Q :Dans le journal, vous appliquez rétroactivement votre cadre à deux véritables attaques de ransomware :lorsque des pirates ont verrouillé les dossiers des patients du National Health Service d'Angleterre en 2017, et un incident de 2016 où des pirates ont volé des données sur des millions d'utilisateurs d'Uber, qui a payé une rançon. Quelles informations avez-vous tirées de ces études de cas ?
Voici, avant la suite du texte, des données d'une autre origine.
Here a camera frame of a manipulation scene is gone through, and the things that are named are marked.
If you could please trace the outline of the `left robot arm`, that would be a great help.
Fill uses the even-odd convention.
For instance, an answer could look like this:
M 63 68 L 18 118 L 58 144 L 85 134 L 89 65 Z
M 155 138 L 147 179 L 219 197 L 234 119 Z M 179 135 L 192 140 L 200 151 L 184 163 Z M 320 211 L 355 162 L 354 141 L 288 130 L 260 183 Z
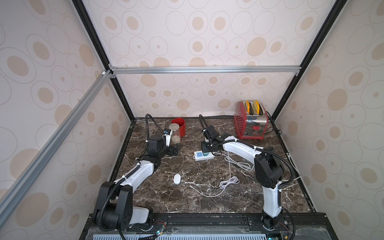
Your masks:
M 178 154 L 179 145 L 171 144 L 172 130 L 162 129 L 146 114 L 146 148 L 136 166 L 113 182 L 104 182 L 99 190 L 92 221 L 101 231 L 124 231 L 130 225 L 146 224 L 150 210 L 133 205 L 137 188 L 161 165 L 162 158 Z

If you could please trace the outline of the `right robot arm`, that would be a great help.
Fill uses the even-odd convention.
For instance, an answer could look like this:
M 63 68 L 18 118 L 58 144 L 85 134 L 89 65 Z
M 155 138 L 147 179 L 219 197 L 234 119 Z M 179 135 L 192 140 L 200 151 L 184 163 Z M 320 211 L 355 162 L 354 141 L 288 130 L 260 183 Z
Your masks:
M 207 124 L 202 115 L 199 115 L 199 121 L 205 137 L 202 142 L 204 153 L 226 151 L 254 164 L 256 181 L 263 187 L 262 223 L 265 229 L 274 230 L 282 219 L 282 188 L 295 179 L 292 165 L 272 147 L 261 148 L 228 134 L 221 135 L 212 125 Z

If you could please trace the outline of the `white power strip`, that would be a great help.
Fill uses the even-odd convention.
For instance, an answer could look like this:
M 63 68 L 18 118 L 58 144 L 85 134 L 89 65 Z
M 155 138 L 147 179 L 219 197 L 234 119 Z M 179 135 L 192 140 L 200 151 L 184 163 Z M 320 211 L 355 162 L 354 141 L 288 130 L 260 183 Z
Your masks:
M 202 151 L 196 151 L 194 152 L 193 159 L 198 162 L 198 161 L 205 161 L 205 160 L 211 160 L 215 156 L 212 154 L 211 156 L 204 156 Z

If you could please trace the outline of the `white earbud charging case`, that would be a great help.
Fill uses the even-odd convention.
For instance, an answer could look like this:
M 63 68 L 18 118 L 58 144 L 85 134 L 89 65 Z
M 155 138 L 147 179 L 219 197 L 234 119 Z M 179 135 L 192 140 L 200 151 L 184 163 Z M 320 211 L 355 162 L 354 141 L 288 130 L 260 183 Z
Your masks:
M 173 182 L 175 185 L 179 185 L 181 183 L 181 175 L 180 174 L 175 174 L 173 178 Z

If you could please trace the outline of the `red metal cup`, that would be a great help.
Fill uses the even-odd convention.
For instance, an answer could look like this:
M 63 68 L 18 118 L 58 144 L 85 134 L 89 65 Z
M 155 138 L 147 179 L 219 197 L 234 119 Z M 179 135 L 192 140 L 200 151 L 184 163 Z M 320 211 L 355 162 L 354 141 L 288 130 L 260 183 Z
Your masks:
M 183 118 L 176 118 L 173 119 L 171 123 L 177 124 L 179 126 L 180 137 L 184 138 L 184 136 L 186 135 L 186 121 Z

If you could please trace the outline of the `red chrome toaster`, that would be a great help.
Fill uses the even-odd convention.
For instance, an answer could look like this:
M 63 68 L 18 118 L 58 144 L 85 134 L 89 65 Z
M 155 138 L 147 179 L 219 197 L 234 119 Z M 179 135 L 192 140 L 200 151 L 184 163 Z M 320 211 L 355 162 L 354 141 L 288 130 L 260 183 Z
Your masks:
M 240 140 L 263 140 L 269 125 L 266 109 L 258 101 L 237 102 L 234 121 Z

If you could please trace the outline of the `horizontal aluminium frame bar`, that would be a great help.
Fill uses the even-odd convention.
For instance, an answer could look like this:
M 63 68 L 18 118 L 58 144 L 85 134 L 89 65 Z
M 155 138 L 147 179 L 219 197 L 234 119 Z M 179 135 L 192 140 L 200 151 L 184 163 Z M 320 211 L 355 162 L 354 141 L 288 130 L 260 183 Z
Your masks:
M 114 74 L 298 73 L 300 66 L 112 67 Z

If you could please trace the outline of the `diagonal aluminium frame bar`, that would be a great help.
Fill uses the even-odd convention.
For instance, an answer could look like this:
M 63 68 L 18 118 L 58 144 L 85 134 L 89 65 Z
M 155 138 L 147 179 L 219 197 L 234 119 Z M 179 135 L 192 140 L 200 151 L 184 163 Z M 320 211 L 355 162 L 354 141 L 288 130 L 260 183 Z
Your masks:
M 1 227 L 3 227 L 8 221 L 17 206 L 20 204 L 21 200 L 30 190 L 36 179 L 42 173 L 64 140 L 68 137 L 71 130 L 74 128 L 92 101 L 95 99 L 98 92 L 111 76 L 112 71 L 105 70 L 105 72 L 98 77 L 98 79 L 93 83 L 93 85 L 82 97 L 76 107 L 65 118 L 62 124 L 51 136 L 51 138 L 46 142 L 44 147 L 33 158 L 32 162 L 22 172 L 20 177 L 3 197 L 1 202 Z

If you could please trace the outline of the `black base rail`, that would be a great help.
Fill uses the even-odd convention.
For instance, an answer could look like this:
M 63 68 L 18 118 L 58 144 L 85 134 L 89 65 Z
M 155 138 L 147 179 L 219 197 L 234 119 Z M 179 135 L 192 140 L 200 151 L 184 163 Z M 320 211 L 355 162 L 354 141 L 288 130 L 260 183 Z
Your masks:
M 266 230 L 261 214 L 153 214 L 145 224 L 102 232 L 88 220 L 82 240 L 336 240 L 325 213 L 284 213 L 274 230 Z
R :Pour ceux-là, nous avons demandé, « Qu'est-ce qui aurait pu mieux se passer s'ils se préparaient et utilisaient notre cadre de négociation ? » Nous concluons qu'il y avait un certain nombre de mesures spécifiques qu'ils auraient pu prendre qui auraient très bien pu limiter les dommages auxquels ils ont été confrontés. NHS, par exemple, avait besoin d'une plus grande sensibilisation de ses employés aux dangers des cyberattaques et de communications plus explicites sur la façon de prévenir de telles attaques et de limiter leur propagation. (Pour que le ransomware soit installé avec succès, un employé devait cliquer sur un lien infecté.) Dans le cas d'Uber, l'entreprise n'a pas engagé les autorités et n'a jamais effectué de contrôle des dommages. Cela a en partie conduit Uber à perdre sa licence d'exploitation à Londres.
Les cyberattaques sont inévitables, et même si les agences sont préparées, ils vont subir des pertes. Donc, faire face aux attaques et en tirer des leçons est plus intelligent que de couvrir les dégâts. L'un des principaux enseignements de tous nos travaux est de ne pas s'enliser dans l'installation de solutions techniques coûteuses lorsque leurs actions d'ingénierie sociale défensive peuvent réduire la portée et les coûts des cyberattaques. Cela aide à être interdisciplinaire et à mélanger et assortir les méthodes pour traiter les problèmes de cybersécurité comme les ransomwares.
Cette histoire est republiée avec l'aimable autorisation de MIT News (web.mit.edu/newsoffice/), un site populaire qui couvre l'actualité de la recherche du MIT, innovation et enseignement.